Me encanta que el asfalto de Alberto Aguilera me recuerde que el invierno está llegando a Madrid cargado de mil y una sorpresas, que siguen la línea de siempre pero son eso, la emoción hecha novedad. Y siempre me han gustado las sorpresas, sentir que con los pies fríos no se piensa bien, pero sí se vive feliz. Feliz, sobre todo si es Pereza la mejor de las acompañantes de estas noches que, ya desde hace dos añitos, nos susurran melodías de pasión. Y de motivación, qué duda cabe.
A mí es que me da la sensación de que Madrid tiene un color especial, puede que se lo haya pedido prestado a Sevilla, pero de cómo brilla, no hay duda alguna. Y más, en estas noches del noveno mes, maravillosa hibridación del sol de fin de verano y los abrigos de nueva temporada que harán juego con esa bufanda de siempre.
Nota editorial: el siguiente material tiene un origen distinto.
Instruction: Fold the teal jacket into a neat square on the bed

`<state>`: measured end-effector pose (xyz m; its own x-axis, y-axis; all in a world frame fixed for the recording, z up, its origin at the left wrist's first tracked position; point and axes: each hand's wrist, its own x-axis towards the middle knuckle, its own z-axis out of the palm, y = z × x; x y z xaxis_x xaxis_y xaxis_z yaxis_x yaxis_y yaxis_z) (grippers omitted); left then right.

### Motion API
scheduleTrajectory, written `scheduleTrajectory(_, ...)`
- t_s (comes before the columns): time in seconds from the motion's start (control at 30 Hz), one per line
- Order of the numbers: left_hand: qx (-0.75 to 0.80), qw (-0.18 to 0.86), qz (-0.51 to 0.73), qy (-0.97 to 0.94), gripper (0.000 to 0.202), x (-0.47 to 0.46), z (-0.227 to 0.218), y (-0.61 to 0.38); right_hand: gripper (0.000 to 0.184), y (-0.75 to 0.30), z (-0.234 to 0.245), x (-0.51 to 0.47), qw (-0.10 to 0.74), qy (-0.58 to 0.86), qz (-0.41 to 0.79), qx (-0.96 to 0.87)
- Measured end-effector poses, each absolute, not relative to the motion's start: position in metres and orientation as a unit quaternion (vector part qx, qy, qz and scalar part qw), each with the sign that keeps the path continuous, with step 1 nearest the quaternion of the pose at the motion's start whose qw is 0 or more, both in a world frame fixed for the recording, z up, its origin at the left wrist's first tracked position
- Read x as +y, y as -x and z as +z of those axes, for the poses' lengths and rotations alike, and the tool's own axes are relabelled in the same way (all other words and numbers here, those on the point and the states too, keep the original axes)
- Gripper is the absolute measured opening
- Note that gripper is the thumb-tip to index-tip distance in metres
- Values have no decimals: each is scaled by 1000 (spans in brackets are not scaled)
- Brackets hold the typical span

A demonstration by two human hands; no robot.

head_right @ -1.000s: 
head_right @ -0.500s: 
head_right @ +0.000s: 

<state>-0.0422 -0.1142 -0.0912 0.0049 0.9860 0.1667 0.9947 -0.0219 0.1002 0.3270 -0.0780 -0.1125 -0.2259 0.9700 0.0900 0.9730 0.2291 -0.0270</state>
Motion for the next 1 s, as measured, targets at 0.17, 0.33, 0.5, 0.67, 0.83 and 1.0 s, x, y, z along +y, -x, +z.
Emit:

La de Burberry, la de toda la vida.
Afortunado de que el tiempo siga parado, ensimismado frente a un oasis de carpe diem del que no quiere, no le permito, salir hacia la cruel y misteriosa incertidumbre. Porque ya me he comprometido de una vez con la plenitud, y en el correr del tercer año, entre el segundo y el cuarto, entre el primero y el quinto, seguiré, como he estado haciendo hasta ahora, aspirando de la mejor forma que pueda el aroma de la dulce perfección.
Porque aunque me cueste creerlo, está claro que nada es para siempre, que incluso a veces las cosas bonitas son finales, como en las películas. Pero es en verdad en el transcurso de las cosas, y no el fin, donde habita la mejor de las bellezas, y yo prometo y me comprometo a hacer que ese final parezca siempre que nunca, jamás, llegará a alcanzarnos. Y eso, eso es la chispa de la vida: no importa el terminar, sino el contenido de la historia. Mi historia, relato de extremismos. De profundos trompicones, tumbos, avatares. Pero de los buenos.